§ Required action
Could you copy every line of the data that contains the word "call"?

§ Raw data
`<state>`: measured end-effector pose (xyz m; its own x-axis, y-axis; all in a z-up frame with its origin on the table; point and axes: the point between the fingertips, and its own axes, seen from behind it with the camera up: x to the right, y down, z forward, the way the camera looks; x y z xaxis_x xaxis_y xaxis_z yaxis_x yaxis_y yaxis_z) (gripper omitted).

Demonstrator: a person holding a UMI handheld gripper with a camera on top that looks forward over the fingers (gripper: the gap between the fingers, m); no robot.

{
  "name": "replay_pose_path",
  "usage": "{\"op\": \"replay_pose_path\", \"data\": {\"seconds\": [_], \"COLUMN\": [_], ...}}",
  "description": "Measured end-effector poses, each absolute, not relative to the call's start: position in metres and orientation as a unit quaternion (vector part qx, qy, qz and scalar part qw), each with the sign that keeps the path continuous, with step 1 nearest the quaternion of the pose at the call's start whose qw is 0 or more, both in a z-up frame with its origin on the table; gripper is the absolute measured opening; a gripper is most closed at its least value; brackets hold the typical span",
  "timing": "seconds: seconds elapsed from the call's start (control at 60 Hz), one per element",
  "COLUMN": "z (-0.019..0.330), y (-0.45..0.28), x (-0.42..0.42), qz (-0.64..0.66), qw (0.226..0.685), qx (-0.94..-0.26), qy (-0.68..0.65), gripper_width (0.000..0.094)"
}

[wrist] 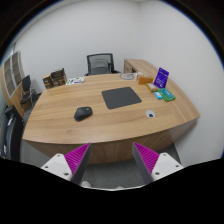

§ Finished exercise
  "description": "Measured end-effector poses, each absolute, not relative to the call's start: position in metres and orientation as a unit quaternion (vector part qx, qy, qz and scalar part qw), each with the sign that keeps the path continuous, with step 1 nearest the quaternion of the pose at the call's start whose qw is 0 or more, both in a z-up frame with its origin on the table; gripper is the absolute measured opening; a gripper is most closed at its least value; brackets hold the typical span",
  "timing": "seconds: seconds elapsed from the call's start (control at 60 Hz), one per element",

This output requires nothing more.